La Suisse fait figure de pionnière en matière de technologie de drones. Et l'armée entend bien en profiter. Selon la NZZ am Sonntag, le Département de la défense (DDPS) a mis en place une task force pour le développement de drones de combat. Elle dispose d'un budget de 47 millions de francs pour les trois prochaines années.
Et ça se comprend. La guerre en Ukraine montre à quel point l'utilisation de ces engins – armés – s'est imposée sur le champ de bataille. En comparaison, le matériel israélien utilisé pour la reconnaissance, que la Suisse a acquis dans le tard, ont vieilli. Le DDPS veut donc motiver les entreprises locales à produire des drones de combat.
Outre les réserves éthiques, un problème demeure toutefois: «Une industrie militaire de drones rien que pour la Suisse serait difficile à mettre en place», a expliqué le spécialiste et chercheur à l'EPFZ Roland Siegwart à la NZZ am Sonntag. Fabriquer industriellement de produits en série est un processus complexe et très coûteux. De plus, le marché suisse est bien trop petit.
Les fabricants nationaux devraient par conséquent impérativement pouvoir exporter, estime le spécialiste.
C'est un problème de fond: alors que toute l'Europe s'équipe, les exportations d'armes suisses ont baissé l'année dernière.
Lors d'un petit déjeuner avec des parlementaires, l'ambassadeur allemand Michael Flügger avait averti lors de la session de printemps que son pays «ne commanderait presque plus de matériel en Suisse». Le renforcement de la loi en fait «un partenaire peu fiable». L'Allemagne représentait pourtant jusqu'à présent le principal client des producteurs d'armes helvétiques.

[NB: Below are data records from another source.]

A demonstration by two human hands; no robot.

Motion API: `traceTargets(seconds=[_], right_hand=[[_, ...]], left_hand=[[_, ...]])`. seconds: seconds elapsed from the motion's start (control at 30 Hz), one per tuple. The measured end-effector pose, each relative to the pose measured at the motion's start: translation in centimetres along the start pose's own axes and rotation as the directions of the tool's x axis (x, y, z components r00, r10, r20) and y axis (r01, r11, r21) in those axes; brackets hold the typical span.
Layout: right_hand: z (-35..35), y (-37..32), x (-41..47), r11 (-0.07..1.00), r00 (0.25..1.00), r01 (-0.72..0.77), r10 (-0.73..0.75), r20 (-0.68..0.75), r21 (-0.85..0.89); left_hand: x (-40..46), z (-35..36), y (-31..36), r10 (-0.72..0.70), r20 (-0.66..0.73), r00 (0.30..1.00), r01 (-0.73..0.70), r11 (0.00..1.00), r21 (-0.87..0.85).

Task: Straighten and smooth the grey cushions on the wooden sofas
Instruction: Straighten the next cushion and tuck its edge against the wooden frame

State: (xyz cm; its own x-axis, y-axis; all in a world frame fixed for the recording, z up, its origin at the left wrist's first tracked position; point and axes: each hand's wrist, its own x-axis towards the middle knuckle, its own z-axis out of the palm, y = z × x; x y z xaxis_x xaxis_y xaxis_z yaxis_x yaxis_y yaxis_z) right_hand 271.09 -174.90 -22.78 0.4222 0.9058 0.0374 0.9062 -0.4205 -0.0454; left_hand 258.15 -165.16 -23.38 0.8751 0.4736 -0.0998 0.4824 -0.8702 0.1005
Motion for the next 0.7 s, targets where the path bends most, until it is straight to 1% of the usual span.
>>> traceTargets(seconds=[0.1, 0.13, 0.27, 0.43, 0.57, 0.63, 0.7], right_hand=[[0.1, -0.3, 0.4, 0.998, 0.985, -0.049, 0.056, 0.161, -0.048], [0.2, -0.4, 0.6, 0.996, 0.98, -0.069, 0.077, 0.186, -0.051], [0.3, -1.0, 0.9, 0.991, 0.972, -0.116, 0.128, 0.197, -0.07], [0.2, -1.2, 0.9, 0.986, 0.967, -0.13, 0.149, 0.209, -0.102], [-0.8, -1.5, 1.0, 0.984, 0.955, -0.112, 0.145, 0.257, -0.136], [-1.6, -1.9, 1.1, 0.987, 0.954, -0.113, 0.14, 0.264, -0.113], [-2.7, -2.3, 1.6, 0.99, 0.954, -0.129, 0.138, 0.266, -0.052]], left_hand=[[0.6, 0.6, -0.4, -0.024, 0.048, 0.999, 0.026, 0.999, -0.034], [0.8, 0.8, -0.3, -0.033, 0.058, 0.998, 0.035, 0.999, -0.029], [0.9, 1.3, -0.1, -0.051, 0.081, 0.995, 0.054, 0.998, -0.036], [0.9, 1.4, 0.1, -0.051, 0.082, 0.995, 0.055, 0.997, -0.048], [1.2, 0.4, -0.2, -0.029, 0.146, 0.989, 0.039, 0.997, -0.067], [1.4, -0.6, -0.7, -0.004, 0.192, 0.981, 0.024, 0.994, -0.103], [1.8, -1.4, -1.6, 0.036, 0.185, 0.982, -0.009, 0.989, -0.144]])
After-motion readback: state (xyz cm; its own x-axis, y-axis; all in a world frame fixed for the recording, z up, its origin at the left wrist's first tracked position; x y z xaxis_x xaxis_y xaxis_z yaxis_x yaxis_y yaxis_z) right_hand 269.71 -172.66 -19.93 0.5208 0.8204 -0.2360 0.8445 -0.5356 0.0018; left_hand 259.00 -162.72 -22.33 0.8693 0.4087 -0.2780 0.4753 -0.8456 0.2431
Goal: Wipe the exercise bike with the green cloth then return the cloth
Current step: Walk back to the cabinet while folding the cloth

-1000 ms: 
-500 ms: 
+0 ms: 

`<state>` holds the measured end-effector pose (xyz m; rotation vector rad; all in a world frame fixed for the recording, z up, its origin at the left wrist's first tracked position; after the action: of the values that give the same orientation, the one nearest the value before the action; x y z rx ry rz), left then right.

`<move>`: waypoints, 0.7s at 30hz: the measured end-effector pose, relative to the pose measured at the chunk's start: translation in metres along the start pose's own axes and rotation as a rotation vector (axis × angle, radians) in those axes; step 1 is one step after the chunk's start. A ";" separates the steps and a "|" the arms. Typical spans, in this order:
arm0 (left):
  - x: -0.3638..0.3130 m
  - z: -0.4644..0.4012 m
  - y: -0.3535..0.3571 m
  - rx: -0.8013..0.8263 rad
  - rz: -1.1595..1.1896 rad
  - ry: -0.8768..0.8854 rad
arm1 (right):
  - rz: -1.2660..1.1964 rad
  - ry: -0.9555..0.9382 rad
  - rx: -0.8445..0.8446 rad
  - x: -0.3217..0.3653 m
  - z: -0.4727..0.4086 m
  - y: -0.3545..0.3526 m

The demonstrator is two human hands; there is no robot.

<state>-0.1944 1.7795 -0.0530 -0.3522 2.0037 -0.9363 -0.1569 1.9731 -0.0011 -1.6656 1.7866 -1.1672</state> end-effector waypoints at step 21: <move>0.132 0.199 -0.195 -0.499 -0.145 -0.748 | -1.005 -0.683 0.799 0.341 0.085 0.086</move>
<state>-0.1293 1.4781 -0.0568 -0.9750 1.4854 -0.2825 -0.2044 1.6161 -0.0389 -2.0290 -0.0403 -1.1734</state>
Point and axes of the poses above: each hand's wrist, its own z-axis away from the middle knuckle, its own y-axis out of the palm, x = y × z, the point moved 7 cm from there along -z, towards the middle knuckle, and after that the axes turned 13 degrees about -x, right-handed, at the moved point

De tels «signaux d'alarme» ainsi que des appels à l'aide de la branche ont fait réagir le Parlement. La semaine dernière, la commission de la politique de sécurité (CPS) du Conseil des Etats a décidé d'autoriser sur le principe l'exportation d'armes vers 25 pays «dignes de confiance», et ce même s'ils sont en conflit.
Il est curieux de constater qu'une majorité des 32 pays de l'Otan, y compris les Etats-Unis, figurent sur la liste. Si un affrontement devait avoir lieu en Europe de l'Est entre la Russie et l'Allemagne, celle-ci devrait donc continuer à recevoir du matériel militaire suisse. La loi actuelle interdit les exportations vers les pays en guerre.
La commission a certes prévu une sorte d'issue de secours: le Conseil fédéral pourrait refuser des exportations en cas de circonstances exceptionnelles, et si les intérêts de la Suisse en matière de politique étrangère ou de sécurité l'exigent. Néanmoins, sa proposition va plus loin que cette «compétence de dérogation» proposée par l'exécutif.
Le projet a été adopté en commission par huit voix contre trois et deux abstentions, c'est-à-dire par pratiquement tous les représentants des partis de droite. Ils démontrent ainsi que le maintien de l'industrie suisse de l'armement est pour eux une priorité qui passe avant l'interprétation stricte de la neutralité. Car c'est bien elle qui constitue le principal obstacle, et non pas la loi concernée.
Jusqu'à présent, la Confédération s'en tenait dur comme fer au principe énoncé dans la Convention de La Haye de 1911, selon lequel les Etats neutres doivent traiter toutes les parties de la même manière en cas de guerre. Elle a ainsi empêché la transmission d'armements suisses à l'Ukraine par des pays tiers, au grand dam de l'Otan notamment.
Toutes les tentatives d'adapter cette pratique à la Charte de l'ONU, par exemple, ont jusqu'ici échoué, y compris au sein de la commission du Conseil des Etats. Parallèlement, le camp de droite, emmené par l'UDC, continue d'insister sur le «strict respect de la neutralité». Mais avec la décision de la semaine dernière, ils sont clairs: l'armement en tant que secteur économique vaut davantage que le respect des principes.
Une fois de plus, on constate que les actes ne suivent pas forcément les paroles. Il serait plus honnête de s'y tenir, la neutralité est une «vache sacrée». Toujours est-il que le Parlement débattra prochainement de l'initiative de la droite bourgeoise sur la question. Ce serait l'occasion d'un débat de fond. Il a peu de chances d'avoir lieu.
Cet été, le DDPS veut effectuer les premiers tests de drones. Selon la NZZ am Sonntag, ce pourrait être dans le Val Cristallina, une région reculée des Grisons. Reste à savoir si cela deviendra un «élément phare de l'exportation». Le Conseil des Etats débattra probablement en juin de l'assouplissement proposé. Le Groupe pour une Suisse sans armée (GSsA) menace déjà de lancer un référendum.